99、共にあるために
「誰が言ったの!?」
最初に頭を過ったのは、事情を知る侍女たちの誰かが、グリスウェンに秘密を暴露したと言うことだ。
グリスウェンはイヴリーズの剣幕にぱっと手を放して、降参を示すように手を上げる。そして苦笑しながら首を振った。
「誰も」
「……え?」
グリスウェンがくくっと喉の奥でおかしそうに笑う。
「俺がイヴを出し抜けたのは、初めてかもな」
「あ……」
イヴリーズの顔から血の気が引く。しまった、と思ったがもう遅かった。
「俺は女性のことには疎いが、イヴのことならわかる。ずっと側で見ていたからな」
思えば、このソファが置かれるようになったのは、いよいよ本格的に体調が悪くなってからだ。そういえば紅茶も香りがやわらかい銘柄に変えられていた。レモンが添えてあったこともあった。それに――。
「だからあまり触れないように、我慢してただろ?」
その意味を察し、イヴリーズは反射的にグリスウェンの背に平手を振り下ろす。軽快な音が響きグリスウェンが顔をしかめた。
「っ……! イヴ……さすがに痛い……」
「生意気なのよっ……スウェンのくせに!」
「その台詞ひさびさに聞いたな」
イヴリーズは赤く染まった顔で、涙を浮かべて笑うグリスウェンをきっと睨む。
幼い頃、スウェンが思う通りにしてくれないたびに、口癖のようにそう言った。それを聞くと、小さなグリスウェンはむっとしてどこかへ行ってしまうが、しばらくすると機嫌を伺うように遊びに誘ってくる。上目遣いですがってくる様子がかわいくて、「しょうがないわね」と結局許してしまうのだ。
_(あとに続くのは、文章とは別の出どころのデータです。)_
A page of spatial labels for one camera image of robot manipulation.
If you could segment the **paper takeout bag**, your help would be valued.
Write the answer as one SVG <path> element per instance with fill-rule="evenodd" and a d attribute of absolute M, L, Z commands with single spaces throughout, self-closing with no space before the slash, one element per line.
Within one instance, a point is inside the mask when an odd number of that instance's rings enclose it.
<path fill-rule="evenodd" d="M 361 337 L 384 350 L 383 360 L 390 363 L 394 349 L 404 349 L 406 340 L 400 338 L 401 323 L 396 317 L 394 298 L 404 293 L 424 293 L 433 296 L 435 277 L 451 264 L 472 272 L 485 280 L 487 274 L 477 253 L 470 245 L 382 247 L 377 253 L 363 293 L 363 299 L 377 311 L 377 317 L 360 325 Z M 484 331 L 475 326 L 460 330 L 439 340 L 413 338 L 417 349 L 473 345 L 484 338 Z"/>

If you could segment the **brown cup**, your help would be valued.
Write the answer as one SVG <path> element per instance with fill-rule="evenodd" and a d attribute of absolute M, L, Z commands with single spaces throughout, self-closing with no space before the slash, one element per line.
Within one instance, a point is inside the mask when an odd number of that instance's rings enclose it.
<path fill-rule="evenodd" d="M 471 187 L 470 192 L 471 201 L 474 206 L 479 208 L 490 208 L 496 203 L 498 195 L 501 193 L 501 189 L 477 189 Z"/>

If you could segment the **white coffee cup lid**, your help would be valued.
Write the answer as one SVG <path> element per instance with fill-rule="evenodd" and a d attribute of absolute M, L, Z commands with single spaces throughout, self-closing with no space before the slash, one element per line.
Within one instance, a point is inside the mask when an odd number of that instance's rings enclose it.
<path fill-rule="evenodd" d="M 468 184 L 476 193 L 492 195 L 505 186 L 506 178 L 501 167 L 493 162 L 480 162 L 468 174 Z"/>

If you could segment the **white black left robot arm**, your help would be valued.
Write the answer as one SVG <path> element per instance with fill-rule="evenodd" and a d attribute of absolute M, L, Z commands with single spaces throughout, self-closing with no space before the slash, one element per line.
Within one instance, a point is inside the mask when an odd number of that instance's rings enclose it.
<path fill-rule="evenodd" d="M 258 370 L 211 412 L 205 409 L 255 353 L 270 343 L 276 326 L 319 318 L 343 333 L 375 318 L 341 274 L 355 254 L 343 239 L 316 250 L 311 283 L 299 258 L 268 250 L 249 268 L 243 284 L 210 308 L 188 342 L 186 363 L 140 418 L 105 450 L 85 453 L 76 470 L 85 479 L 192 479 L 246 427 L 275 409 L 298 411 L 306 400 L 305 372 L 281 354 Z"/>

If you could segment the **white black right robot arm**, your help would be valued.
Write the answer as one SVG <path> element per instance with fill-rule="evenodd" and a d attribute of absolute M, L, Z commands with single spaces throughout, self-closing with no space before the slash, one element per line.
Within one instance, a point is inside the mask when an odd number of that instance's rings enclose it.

対して、「うるさい性格ブス」と間髪入れず言い返してくるランディスとは、しょっちゅう取っ組み合いの喧嘩になった。そのたびにランディスにはどちらが上の立場か、力ずくで叩きこんでやったが、グリスウェンにはある意味一度も勝てなかった。
「……あなたは昔からずるいのよ」
「そうか?」
「そうよ! あなたやカレンを相手してると、自分の矮小さが本当に嫌になるわ」
「何の話かよくわからないんだが……」
「もういいわよ」
イヴリーズは大きくため息をつき、そして観念して告げた。
「――私はあなたの子供を身ごもっているわ」
これで満足かという風に、投げやりな気分でグリスウェンを見やると、がばっと満面の笑みで抱きしめられた。
「ちょっと……苦しいっ!」
「すまん」
はっとしたようにグリスウェンが身を離す。
「いつ生まれるんだ?」
「え……来年の四月くらい……」
「春か。いい季節に生まれてくるな」
弾むような声に、イヴリーズは目を見開く。
こんな状況でありながら、グリスウェンは子供が生まれてくることを当然の如く受け入れている。今後のことを考えれば、腹の子のことは諦めた方が格段に危険が少ないことくらい、彼もわかっているだろう。
イヴリーズですら、ほんの――ほんの一瞬であるが、その考えが頭を過った。グリスウェンにも黙って処理してしまえば、彼との関係を壊すことなく身の安全を確保できる。そんな黒い感情が確かにあった。
それなのにグリスウェンはわずかな迷いもなく、子供の存在を受け入れた。その真っ直ぐさがイヴリーズにはまぶしく、少し怖く、そして愛おしかった。
「だからあなたはずるいのよっ……」
「……イヴ?」
急にボロボロと涙を零すイヴリーズに、グリスウェンが所在なさげに手を伸ばし、おろおろしている。
腹いせ混じりに、彼の胸元に頭突きするように身を預けた。衝撃で息が詰まったようにうめいた後、グリスウェンはそっとイヴリーズの背に手を回し、体を引き寄せた。
「……すまない、イヴの考えに間違いはないと思ってる。でも結果的に一人で悩ませてしまったな」
あやすように髪をすかれ、余計に胸が詰まり苦しくなった。
「あなたを守りたかった……でも、この子を諦めることがどうしてもできなかった。私の判断があなたの命まで、危うくするかもしれないのに。謝っても謝り切れないわ……」
「謝る必要なんてないだろう」
「私はあなたを宮廷に残して、一人だけ逃げようとしたのよ?」
「いいんだ。俺の子を守ろうとしてくれたことが、何よりもうれしい。……その気持ちだけで、俺はこの先どうなっても後悔はない」
その言葉に子供のように泣きじゃくるイヴリーズを、少し苦笑しながらグリスウェンはただ静かに抱きしめ続けた。
しばらくして気持ちが落ち着くと、イヴリーズはグリスウェンから身を離した。泣き腫らした目のまま、ある決意を込めて彼をひたと見据えた。